__INSTRUCTIONS TO FOLLOW__.
Could you transcribe every record below exactly, leaving out any pictures?

Saved data entries
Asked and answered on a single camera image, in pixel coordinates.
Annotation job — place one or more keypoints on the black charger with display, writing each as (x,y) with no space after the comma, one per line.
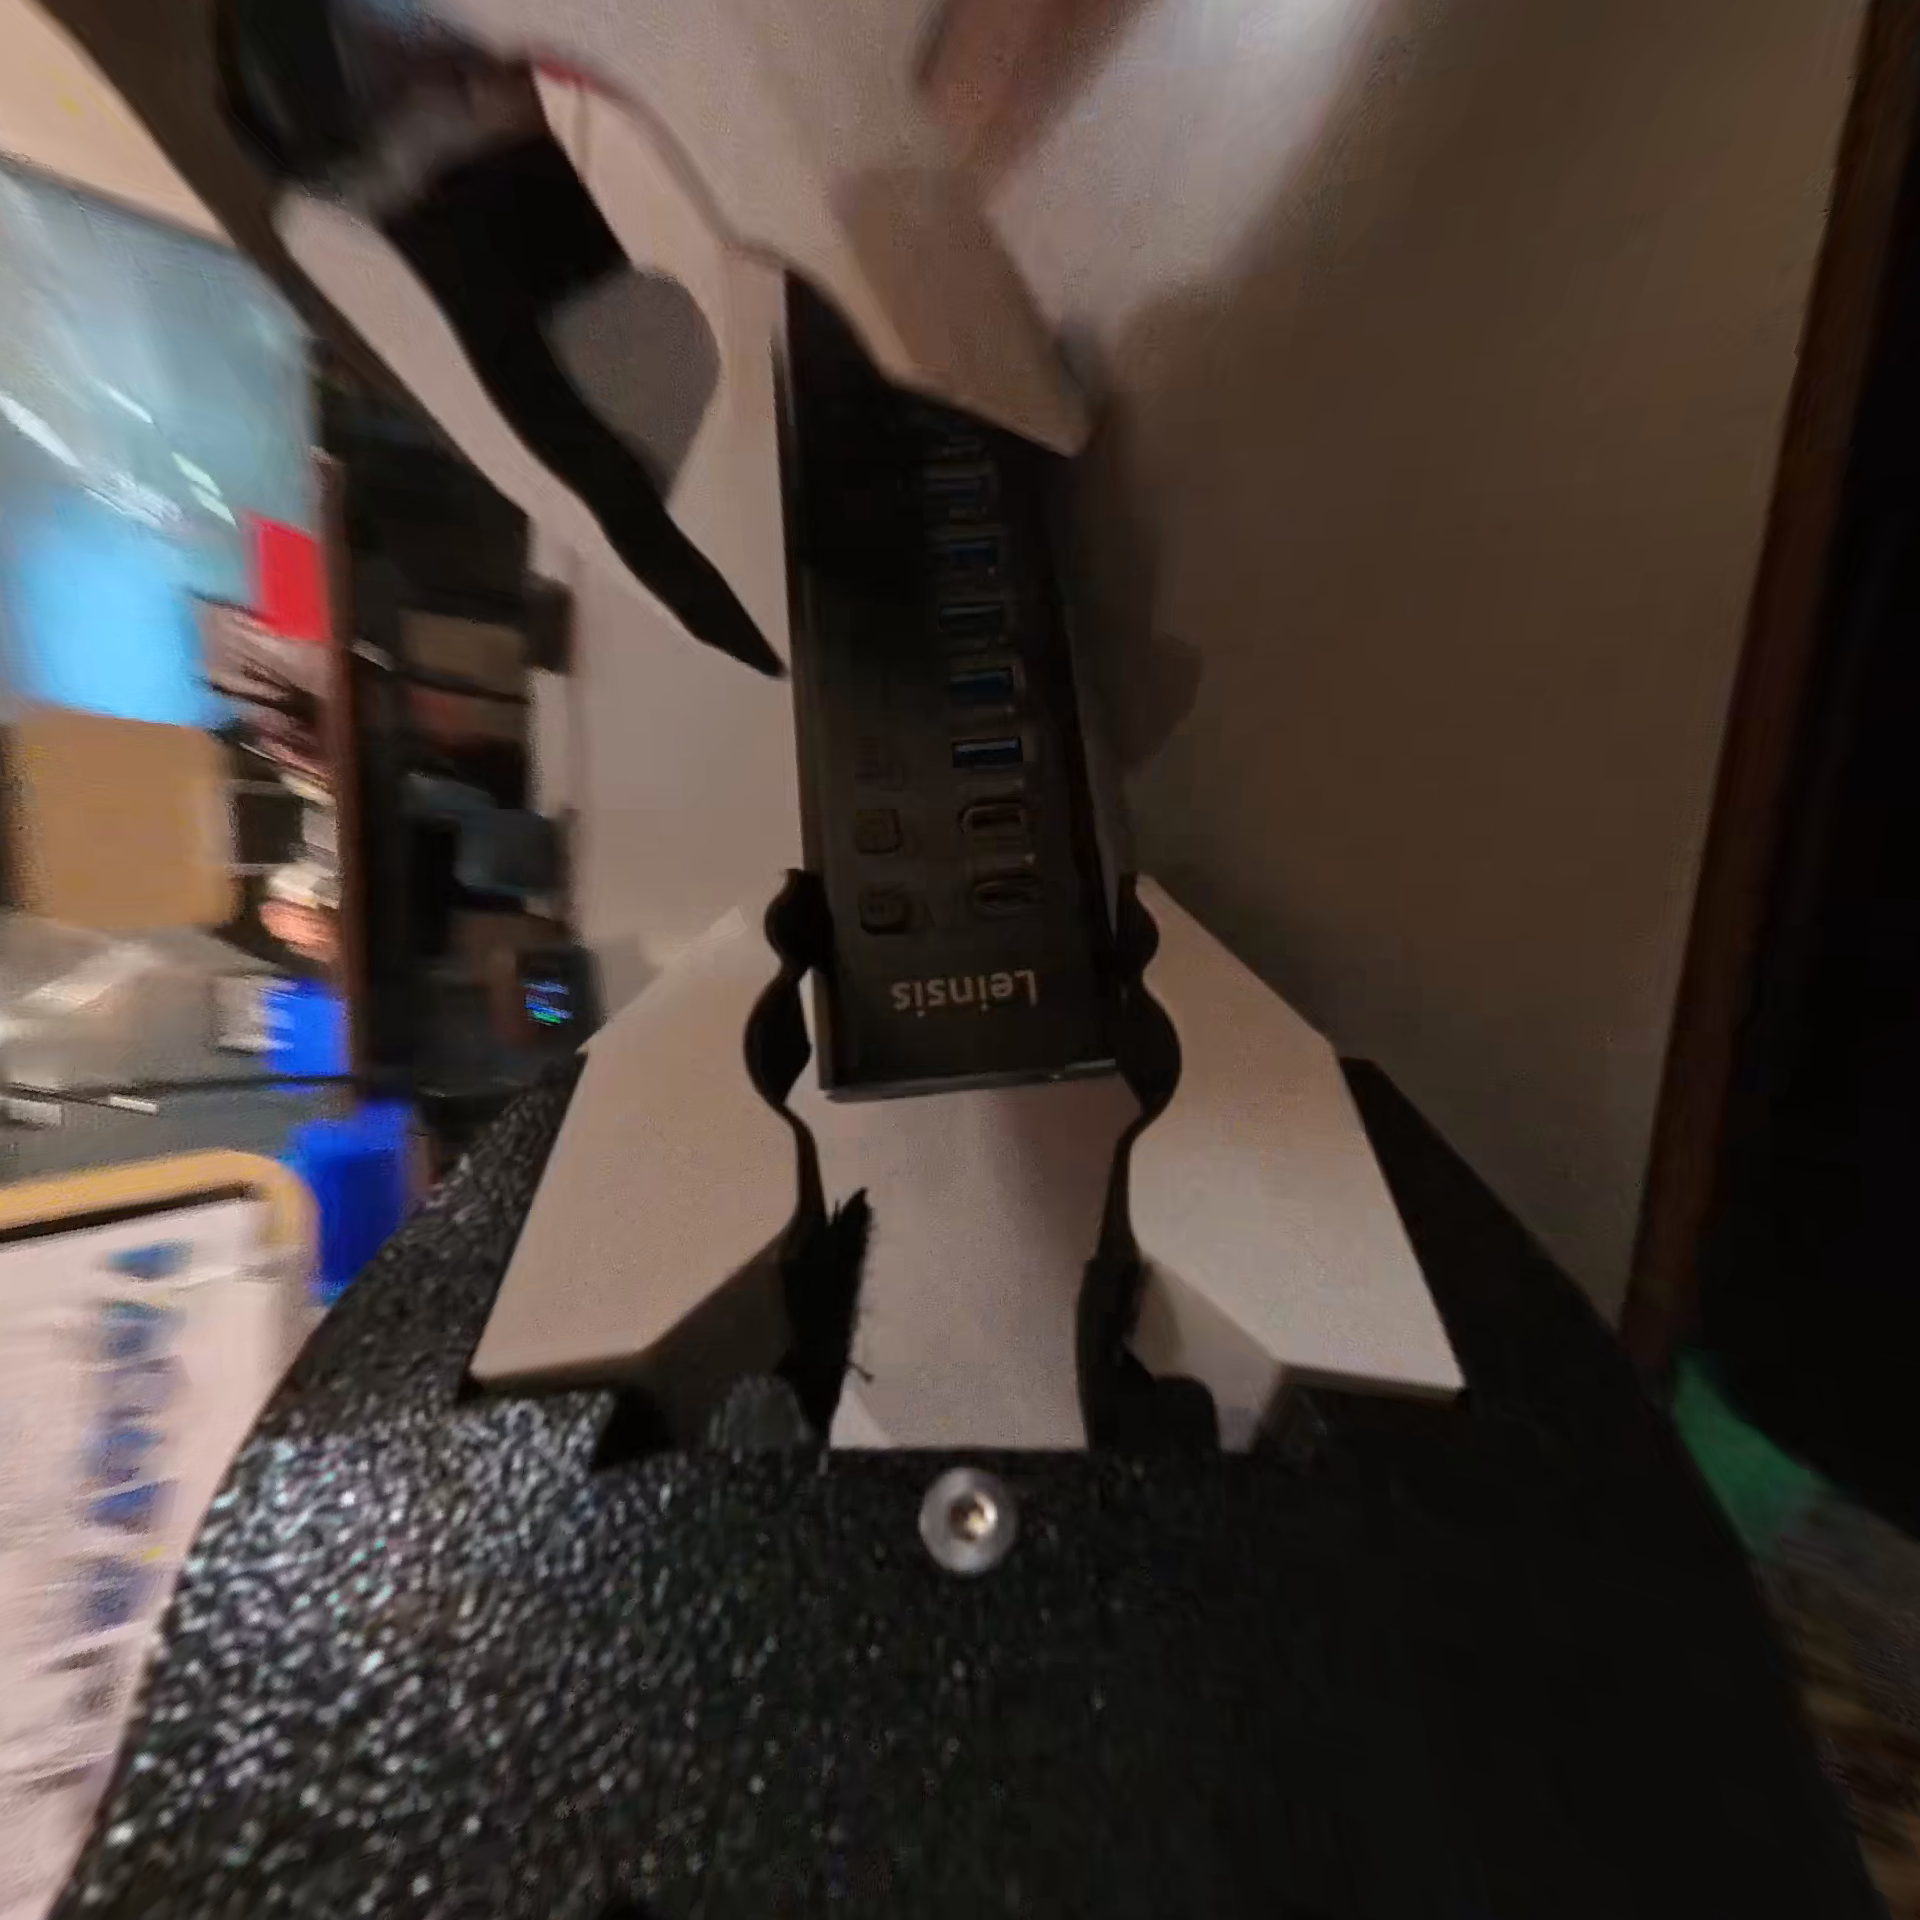
(547,998)

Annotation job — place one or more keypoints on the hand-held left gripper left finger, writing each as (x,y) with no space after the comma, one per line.
(645,1201)

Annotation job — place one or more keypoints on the tan board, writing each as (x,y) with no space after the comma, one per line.
(120,810)

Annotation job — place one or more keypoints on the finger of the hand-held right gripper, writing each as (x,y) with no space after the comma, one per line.
(525,346)
(902,270)

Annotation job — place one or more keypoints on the blue plastic bin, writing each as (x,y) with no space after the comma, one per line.
(354,1185)

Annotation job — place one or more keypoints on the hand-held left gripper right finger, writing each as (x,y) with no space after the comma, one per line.
(1290,1201)

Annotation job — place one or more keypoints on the black usb hub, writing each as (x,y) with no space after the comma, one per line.
(902,599)

__RESPONSE FOR THIS EXERCISE__.
Asked and answered on a single camera image, in pixel coordinates.
Annotation job — place one or more keypoints on the black charger with display, writing each as (x,y) with no space after the comma, one per line.
(547,998)

Annotation job — place one or more keypoints on the hand-held left gripper left finger, writing each as (x,y) with no space after the comma, one per line.
(645,1201)

Annotation job — place one or more keypoints on the tan board, writing each as (x,y) with no space after the comma, one per line.
(120,810)

Annotation job — place one or more keypoints on the finger of the hand-held right gripper, writing each as (x,y) with no space after the comma, one per line.
(525,346)
(902,270)

Annotation job — place one or more keypoints on the blue plastic bin, writing each as (x,y) with no space after the comma, one per line.
(354,1185)

Annotation job — place one or more keypoints on the hand-held left gripper right finger, writing each as (x,y) with no space after the comma, one per line.
(1290,1201)

Annotation job — place one or more keypoints on the black usb hub, writing each as (x,y) with no space after the comma, one per line.
(902,599)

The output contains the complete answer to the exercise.